1) Обетование славы
1) Обетование славы
Одной вдохновенной фразой Петр раскрывает глубинное содержание обетовании Иисуса Христа: мы сделаемся причастниками Божеского естества. Этому обетованию нет равных в Новом Завете, и Сайдботтом называет его «потрясающе звучащей мелодией во Втором послании Петра»[41]. Некоторые авторы высказывают недовольство таким подходом и называют его полуязыческим. «Трудно найти во всем Новом Завете изречение, которое по своей насыщенности, мотивам и общей направленности мысли выражало бы более ясно возврат христианства к эллинистическому дуализму»[42]. Вместе с тем это уникальная фраза в Новом Завете, но отнюдь не уникальная мысль. Петр пишет в своем Первом послании, что христиане станут соучастниками «в славе, которая должна открыться» (1 Пет. 5:1), а Павел пишет о нашем «усыновлении», о том, что Бог «предопределил» нам «быть подобными образу Сына Своего» (Рим. 8:23,29). И разумеется, ключевая фраза Павла «во Христе» и «со Христом» определяет наше предназначение быть с Самим Иисусом (см., напр.: Рим. 6:1–14; Еф. 1:20; 2:6).
В этой высшей точке Нового Завета мы не должны принижать значение чуда, о котором говорит Петр.

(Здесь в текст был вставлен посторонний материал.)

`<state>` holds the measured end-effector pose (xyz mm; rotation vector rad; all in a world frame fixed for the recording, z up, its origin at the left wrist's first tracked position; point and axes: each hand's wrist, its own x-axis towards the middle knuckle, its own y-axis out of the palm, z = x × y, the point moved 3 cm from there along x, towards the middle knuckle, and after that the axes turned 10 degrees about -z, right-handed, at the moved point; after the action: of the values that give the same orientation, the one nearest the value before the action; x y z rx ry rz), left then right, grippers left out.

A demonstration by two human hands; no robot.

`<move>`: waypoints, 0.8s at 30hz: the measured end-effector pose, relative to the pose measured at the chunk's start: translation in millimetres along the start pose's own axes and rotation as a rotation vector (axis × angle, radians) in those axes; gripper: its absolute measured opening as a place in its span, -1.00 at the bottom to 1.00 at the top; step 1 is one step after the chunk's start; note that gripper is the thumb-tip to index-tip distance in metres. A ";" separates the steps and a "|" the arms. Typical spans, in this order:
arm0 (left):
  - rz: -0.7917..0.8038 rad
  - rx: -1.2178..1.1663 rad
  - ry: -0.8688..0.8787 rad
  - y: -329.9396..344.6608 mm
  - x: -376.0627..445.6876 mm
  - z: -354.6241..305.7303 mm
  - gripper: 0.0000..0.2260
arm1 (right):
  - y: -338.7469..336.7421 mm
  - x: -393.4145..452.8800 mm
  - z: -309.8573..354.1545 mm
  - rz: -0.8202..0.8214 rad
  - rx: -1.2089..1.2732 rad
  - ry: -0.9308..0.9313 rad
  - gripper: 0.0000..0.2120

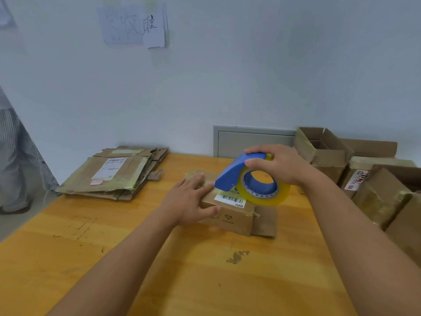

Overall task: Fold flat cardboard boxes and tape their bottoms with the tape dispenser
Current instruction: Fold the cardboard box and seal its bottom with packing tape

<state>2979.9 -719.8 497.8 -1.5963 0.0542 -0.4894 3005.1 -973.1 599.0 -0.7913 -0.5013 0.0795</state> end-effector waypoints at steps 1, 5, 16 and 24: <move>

Существует давняя традиция, начало которой положил Климент Александрийский (ок. 150 — ок. 215 г.), — придавать больше веса этому стиху[43], и мы должны благоговейно сохранять дистанцию между Богом–Творцом и всем творением. Сказать, что мы — боги или станем богами, будет вопиющим искажением мысли Петра. Тем не менее мы должны вместе с Кальвином поразиться тому, что «назначение Евангелия — сделать нас рано или поздно подобными Богу; действительно, это своего рода обожествление»[44]. Петр в силах пообещать гораздо больше, чем когда–либо могли лжеучителя, поскольку его вера зиждется на обетованиях Божьих.
Это приобщение к Божественной природе есть уникальный акт Его милосердия, незаслуженной нами милости и щедрости, чтобы мы могли избежать господствующего в мире растления похотью. Петр сделает главной тему справедливости суда Божьего над миром и покажет единственную возможность его избежать (3:10–12). Либо мы приобретаем свойства тех, кто осужден, либо приобщаемся к естеству Того, Кто судит. Петр облекает Евангелие в слова, понятные обществу, «в котором господствует концепция растления, phthora»[45], поскольку он хочет пробудить в своих читателях сильную жажду, потребность в обетованиях Бога. Любые другие обещания кажутся ничтожными в сравнении с этим.